Era pausado y silente. Era reservado y cauto. Era a veces de hierro, a veces de seda. Le corría por las venas el ritmo de la negritud. Nicolás Guillén hablaba en la intimidad de la voz de profunda madera desesperada de Gastón Baquero. Fidel Castro decretó su exterminio y su nombre fue borrado en Cuba. Ni siquiera la alta calidad de su poesía pudo derrotar la decisión del tirano. El pueblo se quedó sin el poeta de las espuelas de plata.

Venía a verme a mi despacho del ABC verdadero y tenía la elegancia espiritual de no criticar a su patria herida ni al dictador que había extirpado de ella hasta la última raíz de la libertad. Recuerdo que me hablaba de Lezama Lima, de su asombro por San Juan de la Cruz, de la revista Clavileño. Y de su etapa de periodista en el Diario de la Marina. Rendía culto a la belleza de las hermanas Cifuentes, Perla y Rosario, exiliadas también en España, y se encerraba en silencios largos y miradas distantes.

La Fundación Santander, que dirige eficazmente Borja Baselga, acaba de publicar un libro, Fabulaciones en prosa, en el que se agavillan textos significativos de Gastón Baquero.

En el prólogo de Alberto Díaz-Díaz se subraya la capacidad de Baquero para presentar “los hechos históricos envueltos en un halo de atractivo misterio y mágica fascinación”. Mientras vivió en Cuba el poeta se acercó a Juan Ramón Jiménez, a María Zambrano, a Pedro Salinas, a Menéndez Pidal. Exiliado en España se rodeó de poetas entonces jóvenes en el marco del Instituto de Cultura Hispánica que dinamizaba Gregorio Marañón. Memorial de un testigo es su libro más erizante, en el que con recuerdo a Sören Kierkegaard, el temor y el temblor por la Cuba lejana y sola lo llenan todo.

Entro los textos publicados en el nuevo libro quiero destacar el artículo que dedica a Bello, Gutiérrez y Caro. De este último recoge su poema en favor de la ancianidad: “Te encorvas porque vences la fragura/ anhelas porque el aire se enrarece/ llegando vas a coronar la altura”. Y mención aparte para el retrato de Manuelita.

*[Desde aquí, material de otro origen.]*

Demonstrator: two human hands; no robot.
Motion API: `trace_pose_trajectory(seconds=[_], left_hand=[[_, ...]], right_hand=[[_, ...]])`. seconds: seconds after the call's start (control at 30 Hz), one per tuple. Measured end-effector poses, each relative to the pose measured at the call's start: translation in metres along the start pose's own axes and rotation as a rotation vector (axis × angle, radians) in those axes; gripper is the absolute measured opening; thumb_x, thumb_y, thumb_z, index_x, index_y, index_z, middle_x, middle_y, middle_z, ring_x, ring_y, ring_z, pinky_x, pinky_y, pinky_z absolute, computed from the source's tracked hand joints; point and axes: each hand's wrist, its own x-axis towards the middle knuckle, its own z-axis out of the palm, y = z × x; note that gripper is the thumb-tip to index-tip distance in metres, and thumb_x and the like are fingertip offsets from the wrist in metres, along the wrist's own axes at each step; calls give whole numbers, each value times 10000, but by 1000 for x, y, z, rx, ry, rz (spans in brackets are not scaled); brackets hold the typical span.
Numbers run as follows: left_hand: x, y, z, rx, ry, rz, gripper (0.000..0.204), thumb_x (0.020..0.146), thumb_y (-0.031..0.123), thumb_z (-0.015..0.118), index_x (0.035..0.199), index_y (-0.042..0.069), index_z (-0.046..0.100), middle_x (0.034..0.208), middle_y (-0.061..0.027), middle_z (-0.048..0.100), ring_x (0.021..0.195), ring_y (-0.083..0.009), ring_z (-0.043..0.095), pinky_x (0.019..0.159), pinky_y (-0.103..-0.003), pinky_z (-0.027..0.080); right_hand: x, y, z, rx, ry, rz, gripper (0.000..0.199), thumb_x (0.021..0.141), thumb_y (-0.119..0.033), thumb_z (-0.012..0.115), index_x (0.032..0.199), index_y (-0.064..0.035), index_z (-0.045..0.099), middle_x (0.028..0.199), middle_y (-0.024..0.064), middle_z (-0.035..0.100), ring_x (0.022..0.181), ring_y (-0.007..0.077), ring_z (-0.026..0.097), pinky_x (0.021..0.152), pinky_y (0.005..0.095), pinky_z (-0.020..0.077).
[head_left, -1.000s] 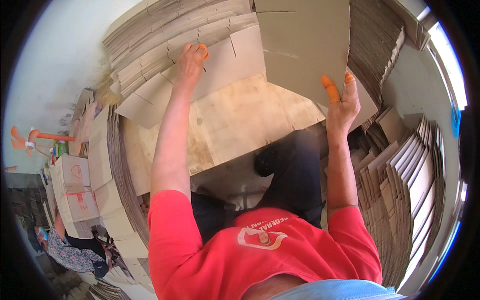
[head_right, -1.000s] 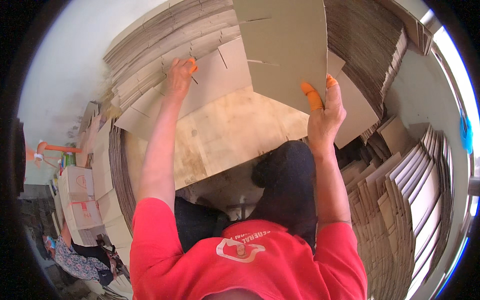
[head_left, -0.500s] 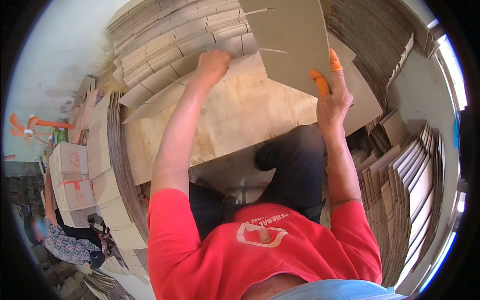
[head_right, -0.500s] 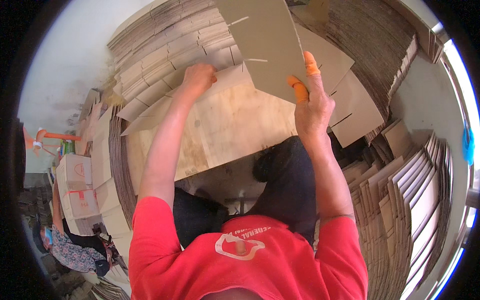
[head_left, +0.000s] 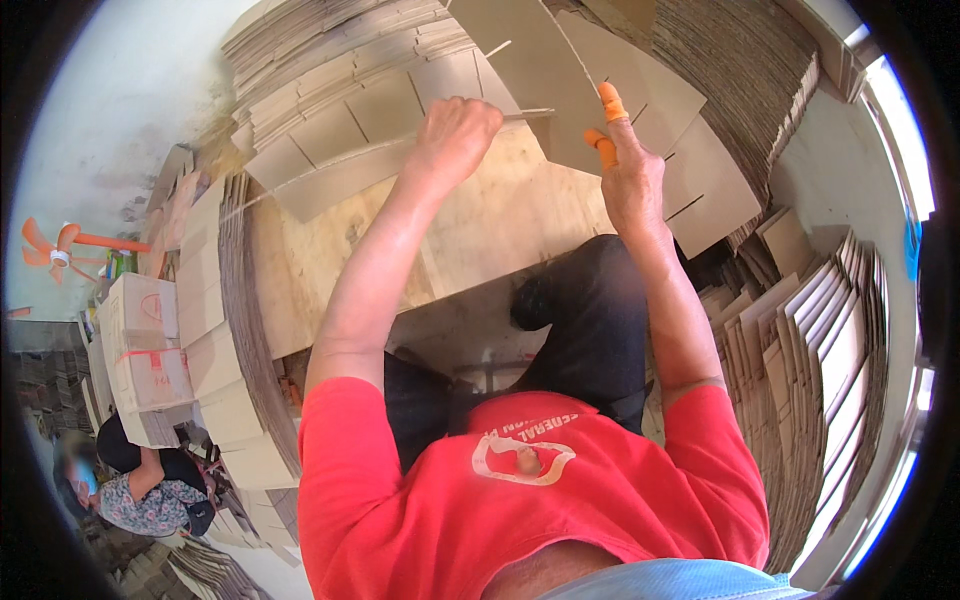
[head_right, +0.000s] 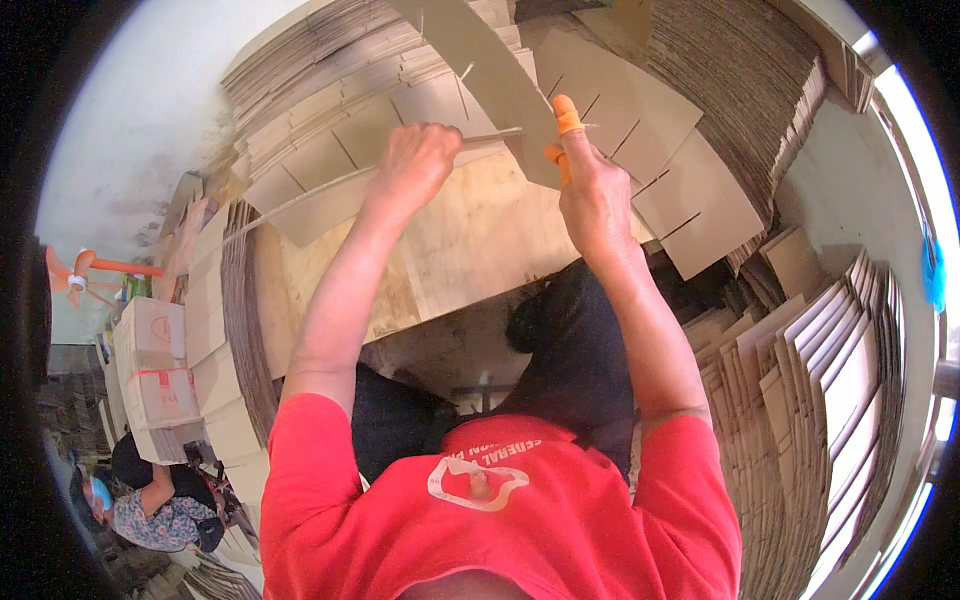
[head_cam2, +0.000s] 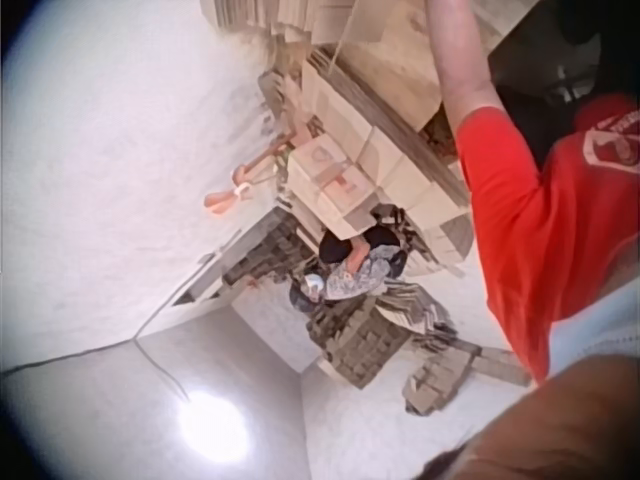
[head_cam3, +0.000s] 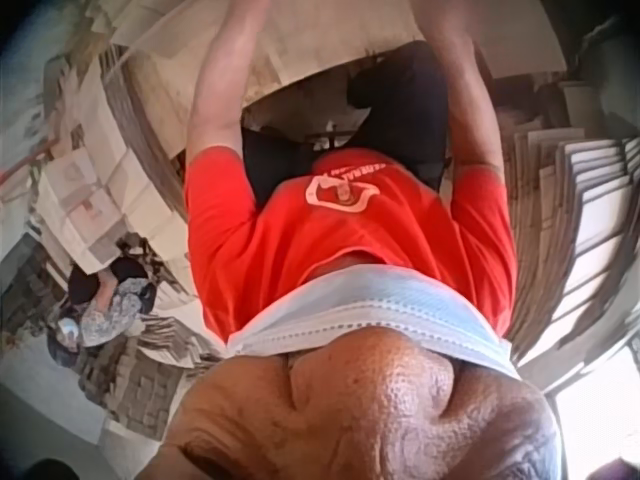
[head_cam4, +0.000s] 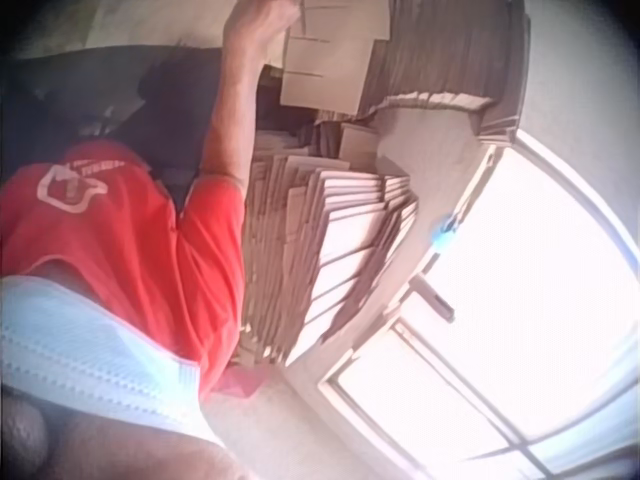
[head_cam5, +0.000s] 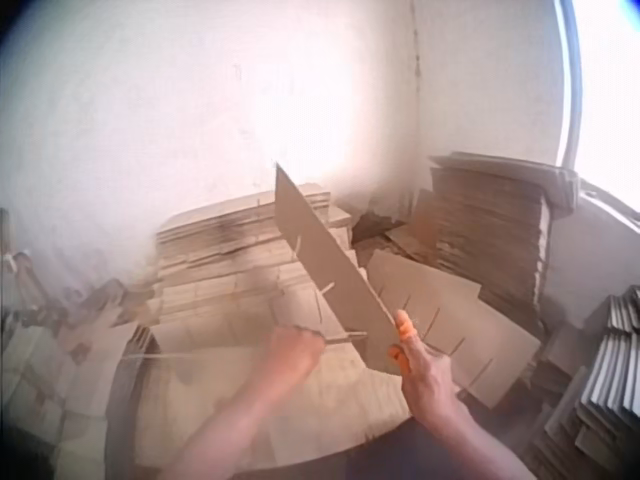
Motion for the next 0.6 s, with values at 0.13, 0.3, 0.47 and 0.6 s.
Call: trace_pose_trajectory(seconds=[0.13, 0.3, 0.47, 0.6], left_hand=[[-8, -5, 12, -32, 97, -53, 75, 698, 21, 560, 624, 14, 574, 668, -200, 589, 686, -361, 624, 562, -437, 478], [-20, -10, 18, -43, 55, -110, 94, 721, 49, 565, 639, 36, 610, 691, -182, 619, 684, -341, 640, 565, -422, 500], [-25, 10, 10, -110, 69, -115, 123, 725, 47, 558, 607, 40, 590, 664, -181, 609, 662, -338, 633, 552, -423, 488], [-26, 33, -9, -168, 37, -17, 99, 710, 3, 553, 612, 8, 546, 639, -195, 581, 654, -360, 620, 561, -429, 490]], right_hand=[[-8, -12, -5, 27, 48, -42, 737, 788, 151, 522, 1420, -204, 391, 940, 117, 684, 767, 236, 658, 716, 331, 542], [-17, -18, -5, 15, 55, -83, 718, 788, 147, 512, 1411, -195, 407, 939, 101, 675, 718, 238, 637, 696, 320, 539], [-22, -2, 12, -32, -17, -120, 721, 789, 81, 496, 1438, -197, 352, 919, 127, 660, 687, 297, 634, 613, 382, 519], [-28, 21, 33, -233, -187, -8, 787, 807, -14, 554, 1484, -218, 207, 830, 170, 638, 712, 361, 634, 595, 441, 499]])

Visité en su día detenidamente la casa de Manuelita Sáenz en Bogotá, donde me contaron el divertido pasaje erótico cuando la enamorada supo sortear a los soldados que venían a apresar a su amante Simón Bolívar. Para Baquero, Manuelita, con su formación universitaria, anticipó a la mujer del siglo XX. Destacó antes por la inteligencia que por la belleza. “Gentil con el gentil, borrascosa y boquidura con el arrogante”, aquella mujer ecuatoriana, clave en la vida del caudillo rebelde, encarnaba ese ideal femenino de Baquero que alienta en el torrente de su poesía.

En mi libro Antología de las mejores poesías de amor en lengua española recojo un poema extenso de Gastón Baquero. Solo esta melodía, la barcarola de Los cuentos de Hoffman -escribe- “se quedó en la memoria del viajero cuando echó a andar sin más finalidad que sacudirse el tedio de estar vivo”. “Es solo -añade- noche cerrada e irrompible lo que nos rodea; percibo el desdén de la Creación por nosotros, la orfandad del planeta...”

Este libro, en fin, Fabulaciones en prosa, me ha devuelto la memoria del poeta que Castro quiso exterminar y que se ha instalado en las páginas más robustas de la literatura hispánica del siglo XX. Dentro de 200 años, los cubanos leerán a Gastón Baquero y apenas quedará nada de Fidel Castro.

ZIGZAG

A pesar de mi poca afición a atender aniversarios, este año se celebran los centenarios de Octavio Paz y Julio Cortázar y habrá que ocuparse de ellos como se merecen. Al autor de Rayuela le traté poco. Al genio de El laberinto de la soledad, mucho, tanto en México como en España. Reunidos Luis Rosales y yo con Octavio Paz nos daban, tras la cena que recrea y enamora, las cuatro de la madrugada, recitando versos. Cortázar era la contradicción provocadora; Paz, la coherencia razonada. Alguna vez he escrito que Octavio Paz es el hombre más inteligente que he conocido tras Arnold Toynbee. Y tal vez, el más culto. Nada le era ajeno y conocía a fondo no solo las artes y las letras del Occidente al que pertenecía sino también las de Oriente. Era una bendición de Dios conversar con él. Jamás ofendía con sus saberes. Tenía capacidad para herir, que se lo pregunten a Carlos Fuentes, pero pocas veces exhibía sus puñales. A mí me desagradaba su desdén por Pablo Neruda.